DATA EXCERPT ->

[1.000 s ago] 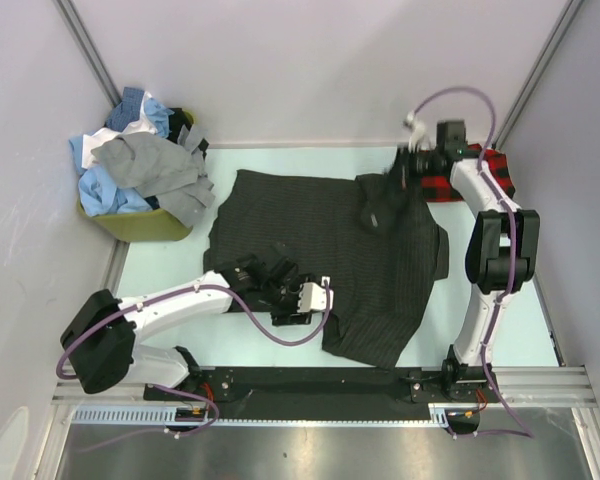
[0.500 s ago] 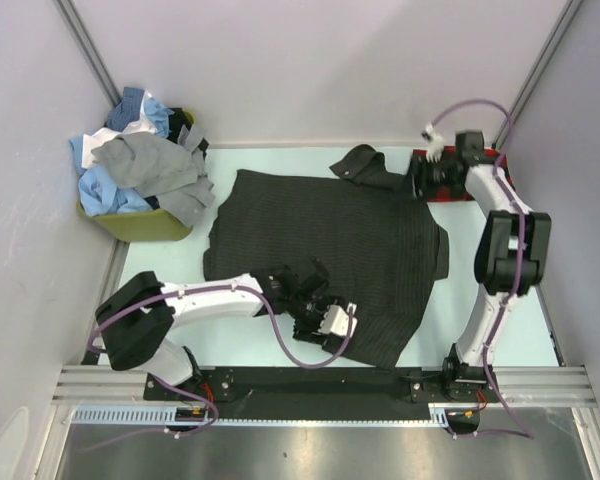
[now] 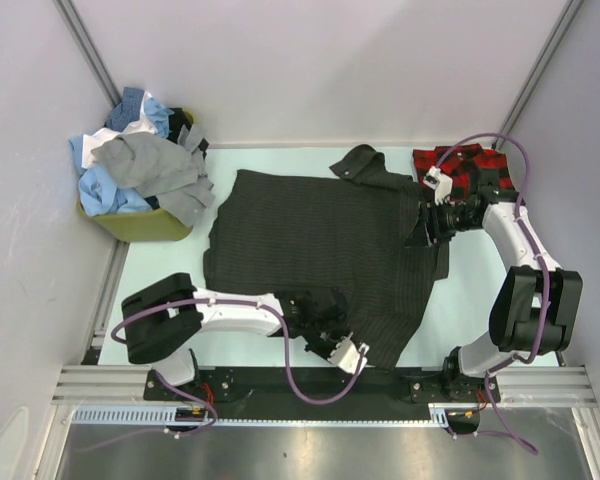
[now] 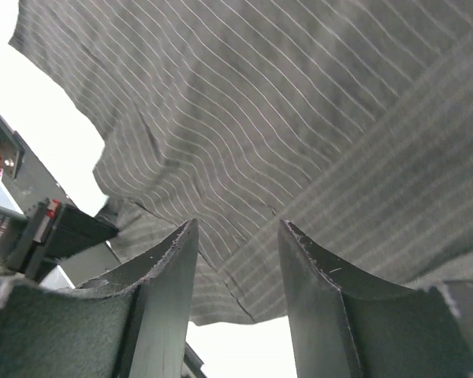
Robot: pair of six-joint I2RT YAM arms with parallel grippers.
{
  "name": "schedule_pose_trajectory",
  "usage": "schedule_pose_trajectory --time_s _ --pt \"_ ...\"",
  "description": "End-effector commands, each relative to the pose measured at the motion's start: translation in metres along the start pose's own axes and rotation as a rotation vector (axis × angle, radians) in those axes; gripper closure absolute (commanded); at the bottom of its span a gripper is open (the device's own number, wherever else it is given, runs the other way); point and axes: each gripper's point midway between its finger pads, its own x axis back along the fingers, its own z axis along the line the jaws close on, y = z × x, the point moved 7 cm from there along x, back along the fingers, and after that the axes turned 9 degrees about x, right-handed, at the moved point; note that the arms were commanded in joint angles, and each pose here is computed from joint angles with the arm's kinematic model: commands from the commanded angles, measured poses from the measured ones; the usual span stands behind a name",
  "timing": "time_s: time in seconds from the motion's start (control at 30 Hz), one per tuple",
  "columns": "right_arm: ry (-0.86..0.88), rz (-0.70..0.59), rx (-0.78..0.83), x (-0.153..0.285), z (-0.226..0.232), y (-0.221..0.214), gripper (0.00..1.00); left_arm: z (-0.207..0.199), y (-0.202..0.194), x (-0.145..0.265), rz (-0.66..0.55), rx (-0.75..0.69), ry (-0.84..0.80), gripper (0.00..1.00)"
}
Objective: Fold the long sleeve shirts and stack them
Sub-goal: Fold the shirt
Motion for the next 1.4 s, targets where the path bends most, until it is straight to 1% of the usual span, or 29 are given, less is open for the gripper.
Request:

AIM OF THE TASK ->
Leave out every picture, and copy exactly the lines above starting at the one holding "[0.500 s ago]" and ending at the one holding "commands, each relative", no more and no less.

SOLVED EXERCISE ->
[0.500 s ago] 
[now] 
[now] 
Robot: pair of six-joint I2RT YAM arms with parallel grippers.
{
  "name": "schedule_pose_trajectory",
  "usage": "schedule_pose_trajectory --time_s _ --pt \"_ ...\"",
  "description": "End-effector commands, each relative to the pose measured at the motion's start: translation in metres along the start pose's own axes and rotation as a rotation vector (axis × angle, radians) in those axes; gripper closure absolute (commanded); at the bottom of its span a gripper is open (the device's own number, wherever else it is given, runs the other way); point and axes: each gripper's point midway between its finger pads, its own x axis back along the fingers, its own z axis along the line the jaws close on, y = z × x, the point moved 7 cm from there along x, back along the fingers, and after that the axes turned 9 degrees about x, right-handed, at the moved point; note that the arms were commanded in joint angles, and each pose here is computed from joint angles with the arm's kinematic model: commands from the commanded angles, measured poses from the measured ones; the usual span stands behind a name",

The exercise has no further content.